Records from a data source
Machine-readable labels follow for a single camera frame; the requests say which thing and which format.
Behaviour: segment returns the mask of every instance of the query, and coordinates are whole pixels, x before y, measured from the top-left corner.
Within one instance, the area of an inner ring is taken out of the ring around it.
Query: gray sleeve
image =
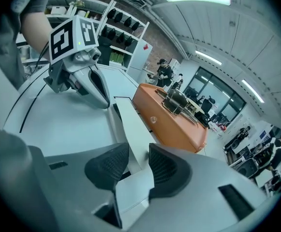
[[[22,15],[35,12],[44,12],[48,0],[30,0],[22,12]]]

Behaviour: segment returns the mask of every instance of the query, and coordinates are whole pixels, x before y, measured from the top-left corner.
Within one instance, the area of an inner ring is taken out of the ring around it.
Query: robotic arm
[[[96,66],[101,52],[93,23],[76,15],[53,29],[49,39],[49,77],[44,81],[55,92],[70,87],[97,108],[110,106],[103,73]]]

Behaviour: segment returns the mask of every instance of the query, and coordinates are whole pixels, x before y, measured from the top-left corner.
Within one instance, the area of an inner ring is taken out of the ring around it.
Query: white box
[[[53,6],[50,14],[51,15],[56,15],[56,14],[64,15],[66,11],[67,11],[67,9],[63,6]]]

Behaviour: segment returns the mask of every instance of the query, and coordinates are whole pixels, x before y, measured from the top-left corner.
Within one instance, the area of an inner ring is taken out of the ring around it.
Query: white shelving unit
[[[64,6],[67,10],[69,8],[69,3],[70,2],[73,2],[73,1],[76,1],[76,0],[49,0],[48,3],[47,3],[47,8],[51,9],[52,6]],[[84,7],[80,7],[78,9],[80,10],[84,10],[84,11],[90,11],[89,13],[89,17],[90,15],[94,14],[96,17],[100,17],[99,20],[97,19],[93,19],[93,18],[89,18],[93,21],[94,25],[95,25],[95,29],[96,29],[96,33],[98,36],[100,36],[101,34],[101,31],[103,30],[103,28],[105,26],[107,26],[107,28],[109,30],[111,29],[115,29],[116,31],[116,35],[119,36],[121,33],[124,33],[125,34],[125,40],[128,38],[128,37],[132,37],[133,39],[133,44],[129,47],[124,47],[124,43],[122,43],[122,48],[119,47],[119,45],[111,45],[111,49],[113,51],[116,51],[120,54],[123,54],[124,55],[124,61],[123,61],[123,65],[122,65],[122,68],[127,70],[129,69],[130,67],[130,62],[131,60],[133,59],[133,52],[135,50],[135,48],[137,47],[137,43],[140,39],[142,39],[148,25],[149,25],[149,22],[147,24],[144,24],[143,22],[141,22],[140,20],[138,20],[136,17],[130,15],[129,13],[119,9],[119,8],[116,8],[116,2],[111,0],[110,3],[105,3],[105,2],[102,2],[102,1],[99,1],[99,0],[83,0],[84,1]],[[119,24],[123,25],[125,20],[128,19],[129,17],[131,17],[132,21],[131,21],[131,26],[134,25],[134,23],[136,22],[139,22],[140,25],[139,25],[139,28],[142,28],[142,33],[139,33],[139,35],[134,35],[134,32],[132,32],[132,30],[124,30],[124,27],[121,27],[120,26],[114,26],[114,25],[111,25],[110,23],[108,23],[108,19],[107,19],[107,14],[110,10],[112,9],[115,9],[116,10],[116,14],[118,13],[122,13],[123,14],[123,17],[122,17],[122,20]],[[68,18],[70,18],[71,16],[70,15],[66,15],[66,14],[48,14],[46,15],[49,22],[51,24],[53,23],[62,23],[64,22],[65,20],[67,20]],[[19,34],[18,37],[17,37],[17,41],[16,41],[16,44],[18,45],[24,45],[26,44],[26,40],[25,38],[22,36],[22,34]],[[27,59],[25,61],[23,61],[24,64],[27,64],[27,63],[33,63],[34,61],[37,61],[37,58],[30,58],[30,59]]]

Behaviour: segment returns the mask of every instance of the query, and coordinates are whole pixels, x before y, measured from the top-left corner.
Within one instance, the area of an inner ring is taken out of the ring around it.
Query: floor
[[[212,157],[227,164],[226,155],[223,151],[222,140],[212,130],[208,130],[206,146],[198,153],[207,157]]]

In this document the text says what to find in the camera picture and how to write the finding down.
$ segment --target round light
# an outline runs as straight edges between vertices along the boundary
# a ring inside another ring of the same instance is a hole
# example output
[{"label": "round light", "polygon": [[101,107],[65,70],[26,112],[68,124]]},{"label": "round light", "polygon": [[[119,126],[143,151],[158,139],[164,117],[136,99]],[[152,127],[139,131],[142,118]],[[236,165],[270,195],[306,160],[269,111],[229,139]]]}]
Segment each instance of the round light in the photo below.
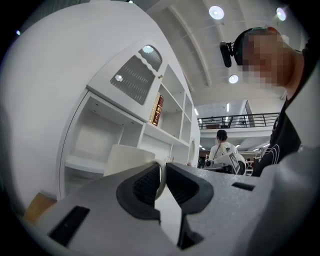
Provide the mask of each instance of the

Task requirements: Your answer is an exact copy of the records above, stripped of pictures.

Exercise answer:
Machine-readable labels follow for a single camera frame; the requests say which thing and which format.
Behaviour: segment returns the mask of every instance of the query, and coordinates are whole pixels, x before y, measured from the top-left corner.
Within one instance, the area of an inner ring is taken out of the ring around it.
Query: gray sleeve
image =
[[[22,15],[35,12],[44,12],[48,0],[30,0],[22,12]]]

Behaviour: segment returns the mask of every instance of the query, and coordinates are whole pixels, x before y, measured from the top-left corner.
Within one instance, the area of an inner ring is taken out of the ring around it.
Query: robotic arm
[[[96,66],[101,52],[93,23],[76,15],[53,29],[49,39],[49,77],[44,81],[55,92],[70,87],[97,108],[110,106],[103,73]]]

Behaviour: segment returns the mask of every instance of the query, and coordinates are whole pixels, x before y, measured from the top-left corner.
Within one instance, the area of an inner ring is taken out of the ring around it.
Query: white box
[[[53,6],[50,14],[51,15],[56,15],[56,14],[64,15],[66,11],[67,11],[67,9],[63,6]]]

Behaviour: segment returns the mask of every instance of the query, and coordinates are whole pixels, x before y, measured from the top-left corner.
Within one instance, the area of an inner ring is taken out of the ring around it.
Query: white shelving unit
[[[64,6],[67,10],[69,8],[69,3],[70,2],[73,2],[73,1],[76,1],[76,0],[49,0],[48,3],[47,3],[47,8],[51,9],[52,6]],[[84,7],[80,7],[78,9],[80,10],[84,10],[84,11],[90,11],[89,13],[89,17],[90,15],[94,14],[96,17],[100,17],[99,20],[97,19],[93,19],[93,18],[89,18],[93,21],[94,25],[95,25],[95,29],[96,29],[96,33],[98,36],[100,36],[101,34],[101,31],[103,30],[103,28],[105,26],[107,26],[107,28],[109,30],[111,29],[115,29],[116,31],[116,35],[119,36],[121,33],[124,33],[125,34],[125,40],[128,38],[128,37],[132,37],[133,39],[133,44],[129,47],[124,47],[124,43],[122,43],[122,48],[119,47],[119,45],[111,45],[111,49],[113,51],[116,51],[120,54],[123,54],[124,55],[124,61],[123,61],[123,65],[122,65],[122,68],[127,70],[129,69],[130,67],[130,62],[131,60],[133,59],[133,52],[135,50],[135,48],[137,47],[137,43],[140,39],[142,39],[148,25],[149,25],[149,22],[147,24],[144,24],[143,22],[141,22],[140,20],[138,20],[136,17],[130,15],[129,13],[119,9],[119,8],[116,8],[116,2],[111,0],[110,3],[105,3],[105,2],[102,2],[102,1],[99,1],[99,0],[83,0],[84,1]],[[119,24],[123,25],[125,20],[128,19],[129,17],[131,17],[132,21],[131,21],[131,26],[134,25],[134,23],[136,22],[139,22],[140,25],[139,25],[139,28],[142,28],[142,33],[139,33],[139,35],[134,35],[134,32],[132,32],[132,30],[124,30],[124,27],[121,27],[120,26],[114,26],[114,25],[111,25],[110,23],[108,23],[108,19],[107,19],[107,14],[110,10],[112,9],[115,9],[116,10],[116,14],[118,13],[122,13],[123,14],[123,17],[122,17],[122,20]],[[68,18],[70,18],[71,16],[70,15],[66,15],[66,14],[48,14],[46,15],[49,22],[51,24],[53,23],[62,23],[64,22],[65,20],[67,20]],[[19,34],[18,37],[17,37],[17,41],[16,41],[16,44],[18,45],[24,45],[26,44],[26,40],[25,38],[22,36],[22,34]],[[27,59],[25,61],[23,61],[24,64],[27,64],[27,63],[33,63],[34,61],[37,61],[37,58],[30,58],[30,59]]]

Behaviour: segment returns the mask of every instance of the query, and coordinates are whole pixels, x before y, measured from the top-left corner.
Within one instance, the area of an inner ring is taken out of the ring around it.
Query: floor
[[[212,157],[227,164],[226,155],[223,151],[222,140],[212,130],[208,130],[206,146],[198,153],[207,157]]]

In this document the text says what to find in the camera picture and how to write the finding down.
$ segment --target round light
# an outline runs as straight edges between vertices along the boundary
# a ring inside another ring of the same instance is a hole
# example output
[{"label": "round light", "polygon": [[101,107],[65,70],[26,112],[68,124]]},{"label": "round light", "polygon": [[[119,126],[143,151],[158,139],[164,117],[136,99]],[[152,127],[139,131],[142,118]],[[236,165],[270,195],[306,160],[269,111],[229,139]]]}]
Segment each instance of the round light in the photo below.
Provide the mask of each instance of the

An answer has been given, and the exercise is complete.